- [Your task]: Which lines of the listing hold the string "image"? Copy those lines.

- [Task inputs]:
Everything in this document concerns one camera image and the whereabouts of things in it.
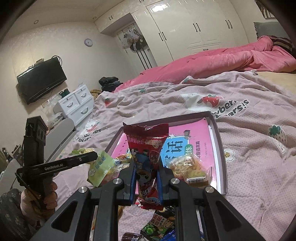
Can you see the pink quilt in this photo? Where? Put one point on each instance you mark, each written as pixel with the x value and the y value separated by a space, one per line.
pixel 208 62

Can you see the round wall clock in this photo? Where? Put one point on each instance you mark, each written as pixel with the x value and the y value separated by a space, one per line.
pixel 88 42

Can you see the white drawer unit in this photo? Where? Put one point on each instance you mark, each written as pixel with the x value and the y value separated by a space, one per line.
pixel 74 104

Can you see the dark clothes pile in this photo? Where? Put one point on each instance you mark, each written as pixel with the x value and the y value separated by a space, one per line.
pixel 109 83

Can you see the orange pastry packet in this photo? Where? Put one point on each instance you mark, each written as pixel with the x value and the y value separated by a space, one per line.
pixel 121 161

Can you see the person's left forearm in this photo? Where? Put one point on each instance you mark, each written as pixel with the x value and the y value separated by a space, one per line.
pixel 11 213

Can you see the red cartoon snack packet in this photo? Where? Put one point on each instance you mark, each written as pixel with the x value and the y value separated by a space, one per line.
pixel 145 148

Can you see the pale green snack packet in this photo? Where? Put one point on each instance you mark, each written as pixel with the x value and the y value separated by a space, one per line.
pixel 99 169

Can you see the person's left hand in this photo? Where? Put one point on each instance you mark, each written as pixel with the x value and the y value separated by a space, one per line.
pixel 52 194

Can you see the dark brown snack packet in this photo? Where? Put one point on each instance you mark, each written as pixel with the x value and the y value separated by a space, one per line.
pixel 131 237

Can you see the dark striped pillow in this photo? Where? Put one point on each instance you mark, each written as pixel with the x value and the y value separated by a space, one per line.
pixel 283 44

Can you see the white wardrobe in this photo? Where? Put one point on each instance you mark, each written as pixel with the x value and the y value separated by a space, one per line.
pixel 196 18

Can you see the clear packet of yellow pastry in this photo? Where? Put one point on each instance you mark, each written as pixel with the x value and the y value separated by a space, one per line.
pixel 185 166

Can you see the brown fuzzy cloth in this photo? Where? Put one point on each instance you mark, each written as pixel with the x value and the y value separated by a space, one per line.
pixel 94 92

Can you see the beige bed sheet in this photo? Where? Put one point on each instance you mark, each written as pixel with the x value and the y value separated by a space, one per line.
pixel 282 85

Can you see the grey padded bed board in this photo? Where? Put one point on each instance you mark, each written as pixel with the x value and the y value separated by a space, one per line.
pixel 60 134

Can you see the pink book with blue label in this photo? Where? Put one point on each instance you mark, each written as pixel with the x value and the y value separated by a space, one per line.
pixel 196 129

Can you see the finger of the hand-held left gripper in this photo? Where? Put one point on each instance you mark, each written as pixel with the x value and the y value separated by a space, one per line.
pixel 85 158

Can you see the grey shallow cardboard box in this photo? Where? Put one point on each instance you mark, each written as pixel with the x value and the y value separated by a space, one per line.
pixel 218 148

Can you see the hanging bags on rack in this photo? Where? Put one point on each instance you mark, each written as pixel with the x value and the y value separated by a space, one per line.
pixel 130 37

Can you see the black green snack packet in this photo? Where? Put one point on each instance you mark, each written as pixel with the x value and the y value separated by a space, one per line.
pixel 157 224

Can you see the black television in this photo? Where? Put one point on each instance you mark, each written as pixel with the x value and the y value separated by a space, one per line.
pixel 41 81

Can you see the grey headboard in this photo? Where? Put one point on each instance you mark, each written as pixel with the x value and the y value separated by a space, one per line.
pixel 266 30

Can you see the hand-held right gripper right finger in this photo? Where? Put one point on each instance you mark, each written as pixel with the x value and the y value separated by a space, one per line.
pixel 160 186

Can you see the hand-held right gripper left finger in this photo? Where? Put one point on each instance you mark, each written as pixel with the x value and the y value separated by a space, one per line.
pixel 132 187

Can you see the blue snack packet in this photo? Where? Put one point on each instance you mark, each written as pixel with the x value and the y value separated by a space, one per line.
pixel 170 236

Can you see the flower wall painting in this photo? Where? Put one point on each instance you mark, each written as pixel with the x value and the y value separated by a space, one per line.
pixel 266 9

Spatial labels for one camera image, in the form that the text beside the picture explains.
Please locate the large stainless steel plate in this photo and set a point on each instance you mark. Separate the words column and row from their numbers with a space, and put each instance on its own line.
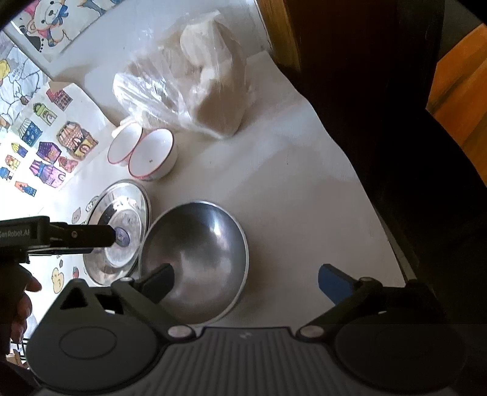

- [Response]:
Everything in this document concerns one camera image and the whereabouts of things in it.
Spatial labels for one camera image, in the form that the text beside the picture explains.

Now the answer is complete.